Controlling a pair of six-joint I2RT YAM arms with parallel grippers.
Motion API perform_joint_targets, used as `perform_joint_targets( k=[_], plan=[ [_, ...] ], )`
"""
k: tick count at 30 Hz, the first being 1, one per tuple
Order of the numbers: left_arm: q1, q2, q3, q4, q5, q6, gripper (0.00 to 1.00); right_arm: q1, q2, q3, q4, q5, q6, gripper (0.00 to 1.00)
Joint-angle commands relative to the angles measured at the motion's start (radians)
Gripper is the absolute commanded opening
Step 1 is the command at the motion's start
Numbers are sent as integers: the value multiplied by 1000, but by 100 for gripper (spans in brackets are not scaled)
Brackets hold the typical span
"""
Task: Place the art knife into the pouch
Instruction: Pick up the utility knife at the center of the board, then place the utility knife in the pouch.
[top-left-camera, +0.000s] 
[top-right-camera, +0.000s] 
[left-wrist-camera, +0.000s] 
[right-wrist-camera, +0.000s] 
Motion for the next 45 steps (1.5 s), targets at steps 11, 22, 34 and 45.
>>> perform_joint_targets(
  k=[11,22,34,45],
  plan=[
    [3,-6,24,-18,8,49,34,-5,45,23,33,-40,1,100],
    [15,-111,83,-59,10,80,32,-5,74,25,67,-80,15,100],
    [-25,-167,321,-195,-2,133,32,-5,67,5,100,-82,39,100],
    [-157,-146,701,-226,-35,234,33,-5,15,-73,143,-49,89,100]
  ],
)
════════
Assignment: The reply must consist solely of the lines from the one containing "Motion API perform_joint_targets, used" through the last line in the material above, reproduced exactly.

Answer section:
Motion API perform_joint_targets, used as `perform_joint_targets( k=[_], plan=[ [_, ...] ], )`
"""
k: tick count at 30 Hz, the first being 1, one per tuple
Order of the numbers: left_arm: q1, q2, q3, q4, q5, q6, gripper (0.00 to 1.00); right_arm: q1, q2, q3, q4, q5, q6, gripper (0.00 to 1.00)
Joint-angle commands relative to the angles measured at the motion's start (radians)
Gripper is the absolute commanded opening
Step 1 is the command at the motion's start
Numbers are sent as integers: the value multiplied by 1000, but by 100 for gripper (spans in brackets are not scaled)
Brackets hold the typical span
"""
Task: Place the art knife into the pouch
Instruction: Pick up the utility knife at the center of the board, then place the utility knife in the pouch.
[top-left-camera, +0.000s] 
[top-right-camera, +0.000s] 
[left-wrist-camera, +0.000s] 
[right-wrist-camera, +0.000s] 
Motion for the next 45 steps (1.5 s), targets at steps 11, 22, 34 and 45.
>>> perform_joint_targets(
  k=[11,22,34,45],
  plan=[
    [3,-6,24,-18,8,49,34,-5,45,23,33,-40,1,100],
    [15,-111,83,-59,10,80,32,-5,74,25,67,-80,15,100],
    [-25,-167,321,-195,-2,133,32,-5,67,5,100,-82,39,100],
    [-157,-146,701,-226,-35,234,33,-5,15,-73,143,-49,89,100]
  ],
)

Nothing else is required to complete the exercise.